Be nice to not lose by more than 2, and to score.

Just noticed the return leg is in three weeks this time, and we've also only got two games between the legs.


----------



## stupid kid (Feb 15, 2011)

All Spurs so far, Redknapp spot on tactically, including the choice to leave Kranjcar out. Lennon still can't cross, if he could Spurs would be a goal up at least.


----------



## chieftain (Feb 15, 2011)

Great half Spurs, half the job well done. 

COYS


----------



## xes (Feb 15, 2011)

Not too shabby so far, let's see if we can keep this going for the second half.

COYS indeed!


----------



## stupid dogbot (Feb 15, 2011)

Should've been a red, that.


----------



## IC3D (Feb 15, 2011)

what a cunt!


----------



## Lord Camomile (Feb 15, 2011)

Mam'll be happpy


----------



## xes (Feb 15, 2011)

Crouchy, you'r a talentles cunt, but you keep scoring so I'll forgive you 

Get in


----------



## chieftain (Feb 15, 2011)

Get in Spurs, wonderful stuff


----------



## xes (Feb 15, 2011)

fuckme, that was close


----------



## xes (Feb 15, 2011)

fucking get in


----------



## xes (Feb 15, 2011)

is itme, or is gattuso a total wanker?


----------



## chieftain (Feb 15, 2011)

Get in Spurs, wonderful stuff. Truely I love you Tottenham


----------



## sleaterkinney (Feb 15, 2011)

Well played Spurs


----------



## Maurice Picarda (Feb 15, 2011)

That was really very, very good.


----------



## IC3D (Feb 15, 2011)

gattuso's a  jumpy ittle bitch chang head?  YIDDO


----------



## chieftain (Feb 15, 2011)

xes said:


> is itme, or is gattuso a total wanker?


 
Yes and he's now suspended for the game at the Lane..... Wanker!


----------



## xes (Feb 15, 2011)

Today has been an awesome day.
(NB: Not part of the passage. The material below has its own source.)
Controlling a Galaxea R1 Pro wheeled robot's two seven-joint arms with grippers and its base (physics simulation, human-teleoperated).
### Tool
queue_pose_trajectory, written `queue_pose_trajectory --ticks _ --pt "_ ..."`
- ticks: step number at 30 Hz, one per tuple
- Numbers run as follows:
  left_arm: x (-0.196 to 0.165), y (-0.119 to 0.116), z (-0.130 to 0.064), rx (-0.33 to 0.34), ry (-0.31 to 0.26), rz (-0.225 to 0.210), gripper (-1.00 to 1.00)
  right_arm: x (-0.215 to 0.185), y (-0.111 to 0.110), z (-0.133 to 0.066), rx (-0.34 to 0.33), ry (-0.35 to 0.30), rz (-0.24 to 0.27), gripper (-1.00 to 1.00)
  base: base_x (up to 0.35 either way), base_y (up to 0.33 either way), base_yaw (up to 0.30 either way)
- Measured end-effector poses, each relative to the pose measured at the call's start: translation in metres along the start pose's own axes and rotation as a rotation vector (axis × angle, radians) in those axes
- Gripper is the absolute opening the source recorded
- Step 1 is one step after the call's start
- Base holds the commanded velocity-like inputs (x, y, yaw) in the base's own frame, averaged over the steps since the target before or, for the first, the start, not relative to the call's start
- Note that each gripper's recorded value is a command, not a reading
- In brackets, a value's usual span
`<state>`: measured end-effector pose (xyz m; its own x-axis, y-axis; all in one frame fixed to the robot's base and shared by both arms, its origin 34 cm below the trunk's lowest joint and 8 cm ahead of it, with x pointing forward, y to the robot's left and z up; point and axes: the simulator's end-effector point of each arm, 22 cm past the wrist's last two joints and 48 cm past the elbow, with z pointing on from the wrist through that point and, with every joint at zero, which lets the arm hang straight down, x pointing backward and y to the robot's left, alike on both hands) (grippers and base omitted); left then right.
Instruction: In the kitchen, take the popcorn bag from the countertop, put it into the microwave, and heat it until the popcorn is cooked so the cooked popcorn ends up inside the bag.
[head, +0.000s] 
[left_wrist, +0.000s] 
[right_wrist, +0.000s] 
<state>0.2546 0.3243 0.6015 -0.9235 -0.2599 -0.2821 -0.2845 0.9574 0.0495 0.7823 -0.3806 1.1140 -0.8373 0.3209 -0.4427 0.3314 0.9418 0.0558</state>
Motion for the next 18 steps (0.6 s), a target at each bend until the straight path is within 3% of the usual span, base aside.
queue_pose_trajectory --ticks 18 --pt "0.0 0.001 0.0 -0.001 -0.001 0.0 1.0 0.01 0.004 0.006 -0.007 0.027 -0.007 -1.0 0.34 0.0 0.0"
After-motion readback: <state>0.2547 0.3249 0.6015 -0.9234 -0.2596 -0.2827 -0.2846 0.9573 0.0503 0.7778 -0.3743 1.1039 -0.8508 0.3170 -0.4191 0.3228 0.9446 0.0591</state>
I got a bumper bonus in me wages, and Spurs beat Inter away


----------



## Balbi (Feb 15, 2011)

My money's on Jordan vs Gatusso. Joe will fucking nail him to the floor.


----------



## xes (Feb 15, 2011)

love to see it to be honest, be funny as fuck to see that cunt get a good kicking.


----------



## Lord Camomile (Feb 15, 2011)

Balbi said:


> My money's on Jordan vs Gatusso. Joe will fucking nail him to the floor.


 
Shirley that's cheating


----------



## Balbi (Feb 15, 2011)

Not really, Joe could take his teeth out and hammer them in with his forehead.


----------



## Corax (Feb 15, 2011)

That was fucking brilliant.


----------



## Maurice Picarda (Feb 15, 2011)

xes said:


> Today has been an awesome day. I got a bumper bonus in me wages, and Spurs beat Inter away


 
I thought it was Milan Wednesday? Very confusing, this.


----------



## nastybobby (Feb 15, 2011)

Joe Jordan would leather Gattuso in a one-on-one, all day long, despite being 20 years his senior. Gattuso is Captain Caveman on PCP, or a psychologically maladjusted Oompa Loompa.


----------



## stupid kid (Feb 15, 2011)

I think Dawson timed that dive well.


----------



## xes (Feb 15, 2011)

Maurice Picarda said:


> I thought it was Milan Wednesday? Very confusing, this.


 
you're going to have to excuse me, I got myself drunk wathcing that, who the fuck did we just play? 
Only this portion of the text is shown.